The analysis of a sample of 100 isoacentric (IA) and isocentric (IC) chromosomes, which had originated from spontaneous or radiation-induced deletions in human lymphocytes, is reported. IC and also IA have a strong tendency to be formed after breakage in juxtacentromeric heterochromatin.

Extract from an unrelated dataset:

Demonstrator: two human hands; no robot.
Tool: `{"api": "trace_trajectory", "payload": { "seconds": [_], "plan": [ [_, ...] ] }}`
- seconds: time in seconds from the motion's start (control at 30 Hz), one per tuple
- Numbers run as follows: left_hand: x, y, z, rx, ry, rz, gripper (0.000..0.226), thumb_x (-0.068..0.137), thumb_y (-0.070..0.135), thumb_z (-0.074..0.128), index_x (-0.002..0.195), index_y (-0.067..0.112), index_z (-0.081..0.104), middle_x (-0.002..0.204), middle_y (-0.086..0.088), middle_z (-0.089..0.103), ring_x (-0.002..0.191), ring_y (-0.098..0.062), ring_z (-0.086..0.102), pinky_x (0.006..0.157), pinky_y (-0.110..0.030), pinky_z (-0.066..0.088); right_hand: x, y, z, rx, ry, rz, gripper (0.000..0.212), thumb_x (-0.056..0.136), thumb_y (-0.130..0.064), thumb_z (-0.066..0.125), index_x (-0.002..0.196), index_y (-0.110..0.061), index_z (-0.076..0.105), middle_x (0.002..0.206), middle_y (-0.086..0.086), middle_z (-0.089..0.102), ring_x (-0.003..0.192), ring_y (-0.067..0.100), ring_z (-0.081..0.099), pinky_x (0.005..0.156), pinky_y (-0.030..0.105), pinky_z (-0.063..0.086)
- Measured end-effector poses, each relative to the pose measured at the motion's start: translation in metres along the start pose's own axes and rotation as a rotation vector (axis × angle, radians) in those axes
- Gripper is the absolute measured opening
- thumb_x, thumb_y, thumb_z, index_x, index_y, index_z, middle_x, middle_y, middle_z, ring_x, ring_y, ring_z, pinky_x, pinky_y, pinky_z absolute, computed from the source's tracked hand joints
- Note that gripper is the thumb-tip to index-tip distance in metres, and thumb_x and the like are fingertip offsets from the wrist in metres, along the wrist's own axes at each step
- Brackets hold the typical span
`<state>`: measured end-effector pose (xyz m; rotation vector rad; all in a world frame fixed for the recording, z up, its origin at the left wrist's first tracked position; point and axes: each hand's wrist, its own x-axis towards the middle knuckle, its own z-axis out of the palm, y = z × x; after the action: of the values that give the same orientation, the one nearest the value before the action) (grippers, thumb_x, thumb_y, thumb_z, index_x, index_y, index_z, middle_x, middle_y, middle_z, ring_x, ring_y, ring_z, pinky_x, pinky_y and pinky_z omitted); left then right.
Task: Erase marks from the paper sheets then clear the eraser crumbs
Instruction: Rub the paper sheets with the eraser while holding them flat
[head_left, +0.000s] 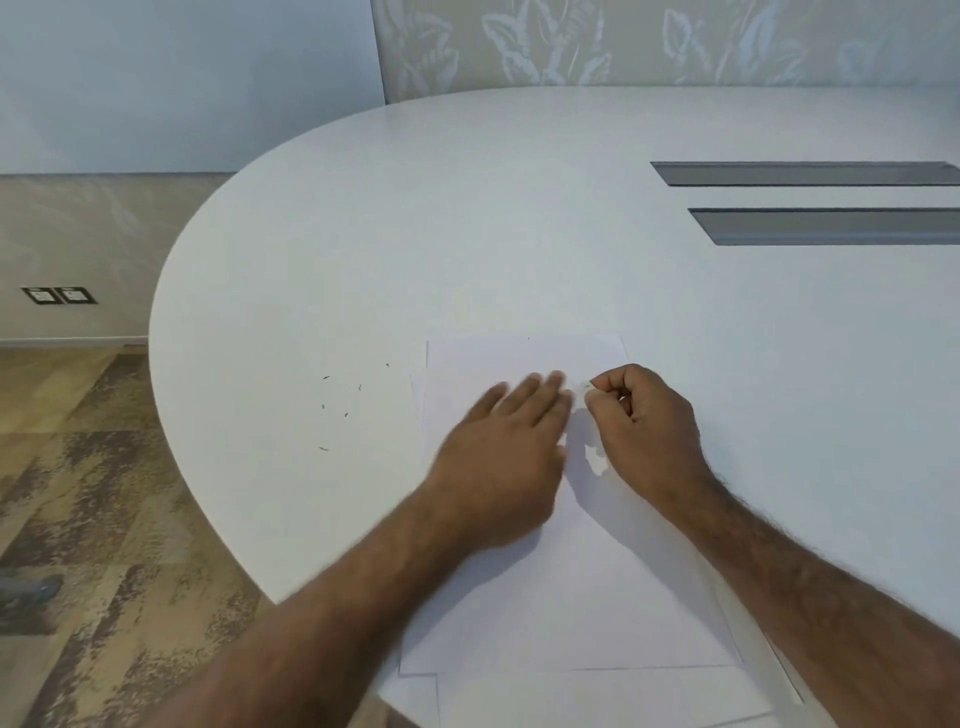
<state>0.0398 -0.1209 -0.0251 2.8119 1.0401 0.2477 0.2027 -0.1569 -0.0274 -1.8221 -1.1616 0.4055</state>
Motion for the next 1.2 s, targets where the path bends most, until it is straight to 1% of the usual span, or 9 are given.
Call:
{"api": "trace_trajectory", "payload": {
  "seconds": [0.1,0.23,0.47,0.57,0.7,0.97,1.07,1.13,1.2],
  "plan": [
    [0.040,-0.006,0.004,-0.011,-0.145,-0.015,0.057,0.106,0.040,0.022,0.158,0.020,0.011,0.167,0.003,0.003,0.153,-0.014,0.003,0.123,-0.034,0.001,-0.001,0.001,-0.002,0.007,0.002,-0.013,0.009,0.086,-0.024,0.059,0.077,-0.026,0.059,0.070,-0.010,0.064,0.065,0.000,0.057,0.055,0.011,0.040],
    [0.067,-0.046,0.002,0.012,-0.154,-0.112,0.068,0.102,0.057,0.020,0.159,0.022,0.005,0.167,0.006,-0.001,0.153,-0.013,-0.001,0.123,-0.035,0.000,-0.002,-0.002,-0.001,0.012,-0.018,0.000,0.012,0.086,-0.028,0.058,0.075,-0.024,0.059,0.063,-0.007,0.062,0.059,0.009,0.060,0.058,0.026,0.046],
    [0.019,-0.111,-0.017,0.158,-0.066,-0.594,0.069,0.103,0.050,0.019,0.158,0.009,0.007,0.167,-0.008,0.000,0.153,-0.022,0.001,0.124,-0.040,0.001,-0.002,-0.004,-0.002,0.016,-0.029,-0.006,0.013,0.086,-0.029,0.058,0.075,-0.021,0.059,0.068,-0.006,0.064,0.065,0.014,0.062,0.062,0.028,0.049],
    [0.012,-0.069,-0.015,0.039,0.082,-0.385,0.067,0.104,0.045,0.027,0.158,0.009,0.007,0.166,-0.008,0.001,0.153,-0.022,0.003,0.122,-0.036,0.002,-0.002,-0.003,-0.001,0.008,-0.022,-0.012,0.013,0.085,-0.029,0.058,0.075,-0.021,0.060,0.068,-0.007,0.063,0.065,0.013,0.061,0.062,0.027,0.048],
    [0.005,-0.026,-0.001,-0.011,-0.119,0.003,0.069,0.101,0.058,0.020,0.158,0.024,-0.002,0.166,0.008,-0.007,0.152,-0.010,-0.005,0.121,-0.030,-0.001,-0.002,-0.001,-0.001,-0.004,-0.016,-0.018,0.010,0.084,-0.028,0.059,0.077,-0.022,0.060,0.068,-0.008,0.063,0.062,0.006,0.058,0.060,0.023,0.044],
    [-0.032,-0.127,-0.029,0.168,-0.182,-0.592,0.082,0.097,0.064,0.016,0.157,0.012,-0.007,0.164,-0.006,-0.019,0.152,-0.022,-0.011,0.123,-0.039,-0.001,-0.002,-0.002,0.000,-0.010,-0.030,-0.024,0.012,0.083,-0.030,0.058,0.075,-0.021,0.059,0.064,-0.010,0.062,0.061,0.003,0.058,0.058,0.022,0.043],
    [-0.029,-0.086,-0.020,0.089,-0.035,-0.310,0.078,0.099,0.062,0.017,0.157,0.014,-0.006,0.163,-0.001,-0.018,0.151,-0.016,-0.012,0.122,-0.035,-0.002,-0.002,-0.002,0.000,-0.006,-0.026,-0.024,0.012,0.084,-0.030,0.058,0.076,-0.021,0.059,0.064,-0.010,0.062,0.060,0.003,0.058,0.058,0.021,0.042],
    [-0.030,-0.054,-0.010,0.009,-0.087,-0.090,0.077,0.095,0.066,0.009,0.157,0.023,-0.007,0.161,0.011,-0.019,0.148,-0.005,-0.015,0.123,-0.031,-0.002,-0.003,-0.002,-0.001,-0.002,-0.028,-0.021,0.012,0.084,-0.030,0.058,0.075,-0.022,0.059,0.063,-0.010,0.062,0.058,0.005,0.059,0.058,0.022,0.043],
    [-0.034,-0.048,-0.006,0.033,-0.161,-0.070,0.076,0.094,0.069,0.002,0.157,0.028,-0.007,0.161,0.015,-0.017,0.148,-0.003,-0.015,0.123,-0.030,-0.002,-0.003,-0.002,-0.002,-0.001,-0.028,-0.020,0.012,0.084,-0.030,0.058,0.074,-0.023,0.058,0.062,-0.010,0.062,0.058,0.007,0.060,0.059,0.024,0.045]
  ]
}}
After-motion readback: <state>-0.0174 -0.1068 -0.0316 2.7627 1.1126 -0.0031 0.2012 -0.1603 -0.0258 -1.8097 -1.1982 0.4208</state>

When euchromatic regions are involved, the breaks are not distributed at random since they frequently occur at places where juxtacentromeric heterochromatin exists in other primate species. It is assumed that intercalary structures conserving some of the properties of heterochromatin exists in human chromosomes in intercalary positions.
报道了对100条等臂中心(IA)和等中心(IC)染色体样本的分析,这些染色体源自人类淋巴细胞中的自发或辐射诱导缺失。IC以及IA在近着丝粒异染色质断裂后有很强的形成倾向。当常染色质区域涉及其中时,断裂并非随机分布,因为它们经常发生在其他灵长类物种中存在近着丝粒异染色质的位置。据推测,在人类染色体的居间位置存在保留一些异染色质特性的居间结构。